Rereata Makiha is on a mission to share ancestral knowledge with the next generation.
He’s an expert on maramataka Māori, or the Māori lunar calendar, and forecasting based on the moon cycles, star systems, tides, and the environment.
“The maramataka helps you, helps us to predict when things are going to happen, to tell us when the fish are going to run, when the eels are going to run – all those sorts of things,” he said.
“When you understand it a lot it’s a brilliant guide on when you should be doing certain things.”
Rikki Solomon teaches at-risk rangatahi and whānau how to use maramataka for improving mental health and knowing when to spend time doing certain activities in nature or around whanau.
“If we find that a whanau has had a low time or they may feel low, what we use is the maramataka to identify their cycles, their highs, and their lows,” Solomon said.
“What we observe in those low areas is what are some rituals at that time. And what I mean about rituals is what is the environment that they can connect to, because our environment is our biggest healer.”
That doesn’t really clear things up, but here’s more on the practice, with quotes from Riana Manuel, CEO of the Māori Health Authority:
“Connecting people back to those spaces and places that have been long forgotten is certainly something that will be investing in,” Manuel said.
Just like they do with Matariki, Māori use maramataka as a way of reading the cosmos to prepare for what’s coming.
“It’s a way of rebuilding the body, your wairua, and rebuilding your energy and getting prepared for the high energy days ahead,” Makiha said.
“So it goes in waves like that and if people understand it and go back to that rather than rush, rush, rush every day, I think that’s what drives a lot of the ill-health.”
If you can figure out what they’re doing from this, you’re a better person than I am.
Now there may indeed be a benefit to using Māori practitioners and ancient Māori practices to treat mental illness. After all, people often feel that therapists who have a background similar to their own are more desirable. Women, for example, often feel that a woman therapist will treat their problems better, and the same goes for ethnic minorities. So there may be something to shared experience and background that is therapeutic (there’s also, of course, a placebo effect).
My criticism here is simply that these practices are being adopted in the absence of clinical trials, and so there is only a “traditional” basis for the therapy. Might Māori be helped more with other practices, like cognitive behavioral therapy, practices that have been tested and shown to be efficacious? Or even medication, which has a significant effect on things like depression. (A combination of talk and drug therapy seems to be the most curative).
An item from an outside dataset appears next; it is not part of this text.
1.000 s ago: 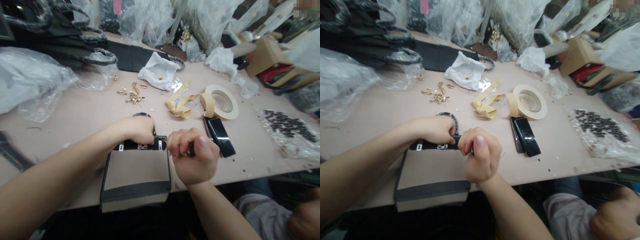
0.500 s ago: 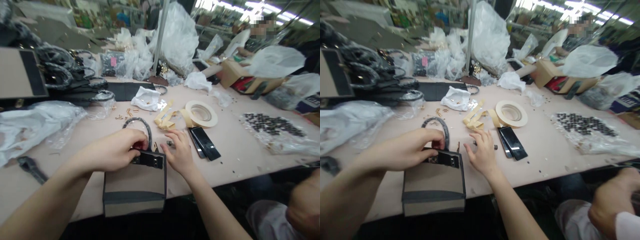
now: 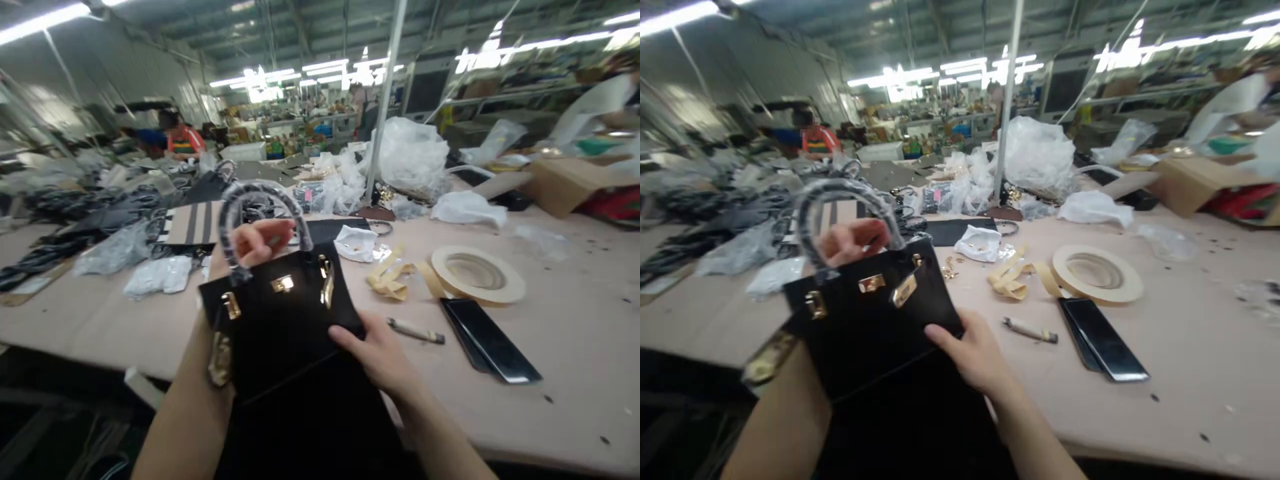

As a colleague wrote me, this absence of scientific testing of a method that will absorb $100 million is the same issue raised with MM: what is claimed (or assumed) to be “scientific” has not been vetted using the scientific method. To quote the colleague:
This is exactly the problem that led me to raise concerns about MM versus science in the first place. We now have two alternate sets of “facts.” One is based on scientific evidence, and the other may be supported by some evidence but has never been tested in a way that would be considered acceptable for medical science.
Mental health is a form of health, and this is like treating diseases using astrology and “traditional methods” that have never been subject to genuine scientific tests. Doesn’t it seem wise, before investing $100 million in mental-health treatment, that the government of New Zealand be sure that those treatments actually work?
Sadly, that’s not the way the New Zealand government rolls.